## TASK DESCRIPTION
What are the lines from the top of the entries through the one with "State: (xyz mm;"? Write them out exactly, with no pictures.

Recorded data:
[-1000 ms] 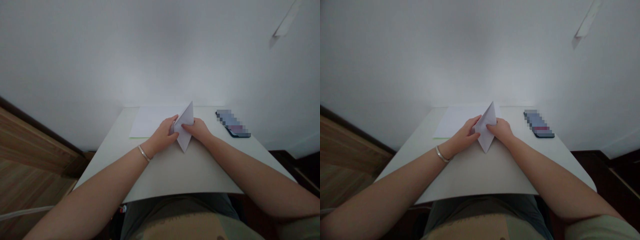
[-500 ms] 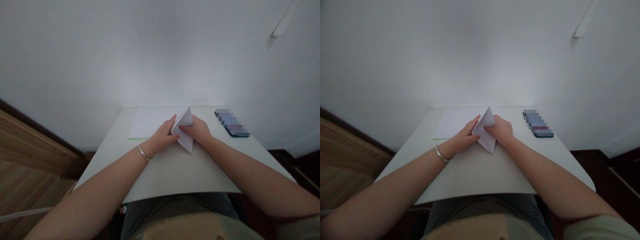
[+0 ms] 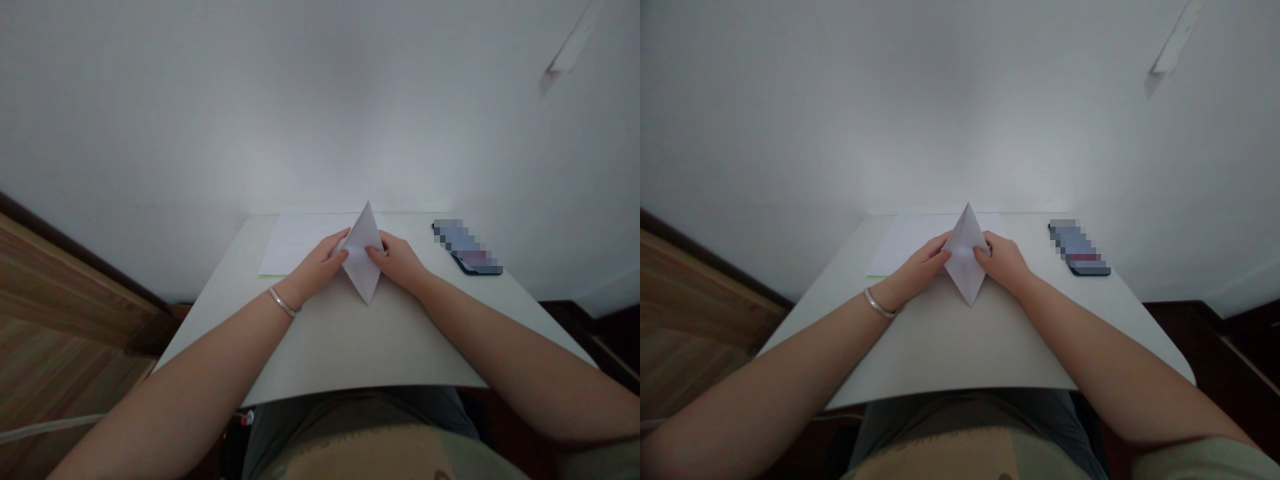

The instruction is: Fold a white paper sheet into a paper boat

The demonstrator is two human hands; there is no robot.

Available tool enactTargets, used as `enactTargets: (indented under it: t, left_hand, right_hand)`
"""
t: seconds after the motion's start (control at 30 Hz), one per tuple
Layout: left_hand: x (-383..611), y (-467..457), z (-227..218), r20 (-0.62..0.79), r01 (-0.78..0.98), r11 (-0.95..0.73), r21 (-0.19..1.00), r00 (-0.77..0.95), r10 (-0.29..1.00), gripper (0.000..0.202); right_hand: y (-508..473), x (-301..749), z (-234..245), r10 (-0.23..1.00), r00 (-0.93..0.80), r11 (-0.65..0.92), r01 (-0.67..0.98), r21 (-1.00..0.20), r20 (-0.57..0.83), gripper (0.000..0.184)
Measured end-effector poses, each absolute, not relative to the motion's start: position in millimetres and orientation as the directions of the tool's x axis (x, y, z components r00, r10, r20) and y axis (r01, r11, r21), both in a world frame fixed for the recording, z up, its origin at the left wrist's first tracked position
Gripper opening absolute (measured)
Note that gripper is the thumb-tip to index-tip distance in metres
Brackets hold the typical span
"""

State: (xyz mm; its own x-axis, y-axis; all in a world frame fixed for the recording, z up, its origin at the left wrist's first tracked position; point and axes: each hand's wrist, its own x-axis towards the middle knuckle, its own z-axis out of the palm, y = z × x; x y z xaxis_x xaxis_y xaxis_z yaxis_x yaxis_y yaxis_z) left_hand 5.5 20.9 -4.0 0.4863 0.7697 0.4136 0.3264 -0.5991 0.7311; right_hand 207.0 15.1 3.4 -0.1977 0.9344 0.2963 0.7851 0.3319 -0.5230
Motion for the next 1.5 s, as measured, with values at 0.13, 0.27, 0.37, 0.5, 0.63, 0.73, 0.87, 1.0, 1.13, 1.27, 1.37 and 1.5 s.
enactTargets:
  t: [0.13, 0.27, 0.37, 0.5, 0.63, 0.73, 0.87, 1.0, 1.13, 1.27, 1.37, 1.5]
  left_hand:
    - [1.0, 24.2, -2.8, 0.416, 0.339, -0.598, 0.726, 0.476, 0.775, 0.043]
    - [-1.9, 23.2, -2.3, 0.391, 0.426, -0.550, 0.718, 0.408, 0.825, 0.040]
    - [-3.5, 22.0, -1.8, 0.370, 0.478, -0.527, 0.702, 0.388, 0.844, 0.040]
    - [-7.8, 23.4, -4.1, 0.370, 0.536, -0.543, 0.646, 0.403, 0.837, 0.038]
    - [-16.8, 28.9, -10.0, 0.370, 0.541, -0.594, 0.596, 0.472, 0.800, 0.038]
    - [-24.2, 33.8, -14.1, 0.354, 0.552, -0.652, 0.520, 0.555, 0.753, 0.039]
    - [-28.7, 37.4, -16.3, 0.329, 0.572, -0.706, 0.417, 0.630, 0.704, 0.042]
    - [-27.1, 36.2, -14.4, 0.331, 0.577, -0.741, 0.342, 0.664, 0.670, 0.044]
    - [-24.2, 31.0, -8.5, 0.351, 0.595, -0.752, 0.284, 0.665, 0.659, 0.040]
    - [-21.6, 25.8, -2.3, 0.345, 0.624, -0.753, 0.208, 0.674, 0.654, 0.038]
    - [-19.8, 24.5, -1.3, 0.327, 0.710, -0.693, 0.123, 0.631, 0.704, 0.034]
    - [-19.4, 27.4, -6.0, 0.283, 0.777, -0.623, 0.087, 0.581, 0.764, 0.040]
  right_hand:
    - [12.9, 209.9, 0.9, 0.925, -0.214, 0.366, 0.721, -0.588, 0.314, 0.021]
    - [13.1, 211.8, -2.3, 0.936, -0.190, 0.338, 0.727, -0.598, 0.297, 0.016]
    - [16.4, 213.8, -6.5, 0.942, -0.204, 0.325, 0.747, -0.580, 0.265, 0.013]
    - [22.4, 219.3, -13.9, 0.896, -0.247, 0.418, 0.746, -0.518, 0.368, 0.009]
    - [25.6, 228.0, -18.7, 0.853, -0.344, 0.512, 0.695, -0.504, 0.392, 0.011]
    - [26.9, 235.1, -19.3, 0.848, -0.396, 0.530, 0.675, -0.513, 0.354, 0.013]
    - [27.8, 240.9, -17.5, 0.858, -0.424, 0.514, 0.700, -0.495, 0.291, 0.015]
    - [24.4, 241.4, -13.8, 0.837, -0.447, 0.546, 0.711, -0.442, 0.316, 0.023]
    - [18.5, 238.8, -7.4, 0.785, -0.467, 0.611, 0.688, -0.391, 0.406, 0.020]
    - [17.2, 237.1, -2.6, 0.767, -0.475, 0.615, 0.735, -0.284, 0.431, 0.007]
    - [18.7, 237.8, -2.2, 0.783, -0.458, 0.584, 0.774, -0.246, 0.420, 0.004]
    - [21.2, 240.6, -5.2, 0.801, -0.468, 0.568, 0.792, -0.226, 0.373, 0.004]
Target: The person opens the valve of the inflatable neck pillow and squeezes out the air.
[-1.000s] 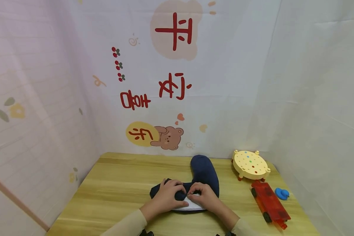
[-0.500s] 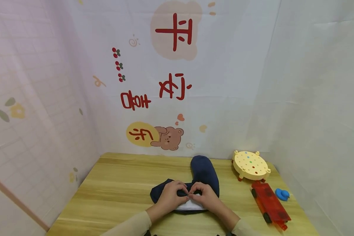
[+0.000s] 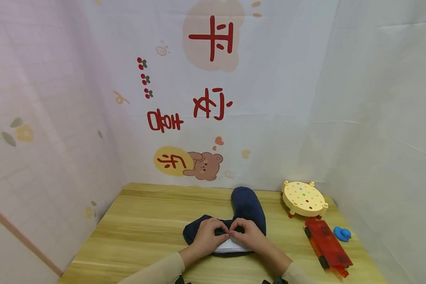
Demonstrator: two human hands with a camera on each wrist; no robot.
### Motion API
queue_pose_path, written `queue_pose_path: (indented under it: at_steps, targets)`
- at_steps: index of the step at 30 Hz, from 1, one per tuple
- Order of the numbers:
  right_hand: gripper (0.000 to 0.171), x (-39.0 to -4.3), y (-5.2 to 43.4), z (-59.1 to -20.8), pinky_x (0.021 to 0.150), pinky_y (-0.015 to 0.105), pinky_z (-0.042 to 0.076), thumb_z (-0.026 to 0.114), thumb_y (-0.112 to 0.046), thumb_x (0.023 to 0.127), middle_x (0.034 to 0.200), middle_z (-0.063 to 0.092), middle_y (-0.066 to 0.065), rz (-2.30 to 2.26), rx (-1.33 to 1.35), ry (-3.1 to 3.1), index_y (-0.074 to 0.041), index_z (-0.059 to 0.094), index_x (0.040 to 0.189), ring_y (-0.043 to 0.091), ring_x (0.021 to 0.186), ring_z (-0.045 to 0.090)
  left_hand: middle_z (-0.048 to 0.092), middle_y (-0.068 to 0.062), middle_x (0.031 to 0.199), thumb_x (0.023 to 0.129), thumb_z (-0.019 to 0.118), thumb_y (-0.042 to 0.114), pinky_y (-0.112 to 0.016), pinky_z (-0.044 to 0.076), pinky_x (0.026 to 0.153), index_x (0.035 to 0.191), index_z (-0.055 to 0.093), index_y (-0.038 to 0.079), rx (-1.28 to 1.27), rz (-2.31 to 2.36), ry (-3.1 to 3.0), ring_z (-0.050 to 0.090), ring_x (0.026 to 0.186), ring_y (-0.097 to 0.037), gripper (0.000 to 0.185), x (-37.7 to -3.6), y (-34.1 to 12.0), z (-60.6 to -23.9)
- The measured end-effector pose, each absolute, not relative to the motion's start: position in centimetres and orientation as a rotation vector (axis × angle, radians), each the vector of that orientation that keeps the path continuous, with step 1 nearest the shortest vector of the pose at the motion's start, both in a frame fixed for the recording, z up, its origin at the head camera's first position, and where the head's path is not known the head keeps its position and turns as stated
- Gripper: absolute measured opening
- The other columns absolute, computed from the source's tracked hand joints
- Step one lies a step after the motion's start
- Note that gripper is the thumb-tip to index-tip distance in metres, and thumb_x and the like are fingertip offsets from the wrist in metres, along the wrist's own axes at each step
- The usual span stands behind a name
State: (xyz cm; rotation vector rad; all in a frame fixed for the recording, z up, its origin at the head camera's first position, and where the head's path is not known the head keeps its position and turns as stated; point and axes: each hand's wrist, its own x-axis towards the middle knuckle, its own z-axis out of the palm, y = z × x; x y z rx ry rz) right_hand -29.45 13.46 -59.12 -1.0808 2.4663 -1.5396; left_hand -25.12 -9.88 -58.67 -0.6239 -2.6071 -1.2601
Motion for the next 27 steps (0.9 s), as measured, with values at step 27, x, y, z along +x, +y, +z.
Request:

## RESPONSE FOR THIS EXERCISE
[-1000 ms] 
[-500 ms] 
[+0 ms] 

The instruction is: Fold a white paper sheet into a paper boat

The demonstrator is two human hands; there is no robot.

Available tool enactTargets, used as `enactTargets: (indented under it: t, left_hand, right_hand)`
"""
t: seconds after the motion's start (control at 30 Hz), one per tuple
Layout: left_hand: x (-383..611), y (-467..457), z (-227..218), r20 (-0.62..0.79), r01 (-0.78..0.98), r11 (-0.95..0.73), r21 (-0.19..1.00), r00 (-0.77..0.95), r10 (-0.29..1.00), gripper (0.000..0.202); right_hand: y (-508..473), x (-301..749), z (-234..245), r10 (-0.23..1.00), r00 (-0.93..0.80), r11 (-0.65..0.92), r01 (-0.67..0.98), r21 (-1.00..0.20), r20 (-0.57..0.83), gripper (0.000..0.184)
Measured end-effector poses, each absolute, not relative to the motion's start: position in millimetres and orientation as the directions of the tool's x axis (x, y, z components r00, r10, r20) and y axis (r01, r11, r21), both in a world frame fixed for the recording, z up, its origin at the left wrist's first tracked position
Gripper opening absolute (measured)
Note that gripper is the thumb-tip to index-tip distance in metres
Brackets hold the typical span
"""

State: (xyz mm; its own x-axis, y-axis; all in a world frame fixed for the recording, z up, its origin at the left wrist's first tracked position; point and axes: each hand's wrist, its own x-axis towards the middle knuckle, its own z-axis out of the palm, y = z × x; x y z xaxis_x xaxis_y xaxis_z yaxis_x yaxis_y yaxis_z) left_hand 5.5 20.9 -4.0 0.4863 0.7697 0.4136 0.3264 -0.5991 0.7311; right_hand 207.0 15.1 3.4 -0.1977 0.9344 0.2963 0.7851 0.3319 -0.5230

This exercise has nothing further to it.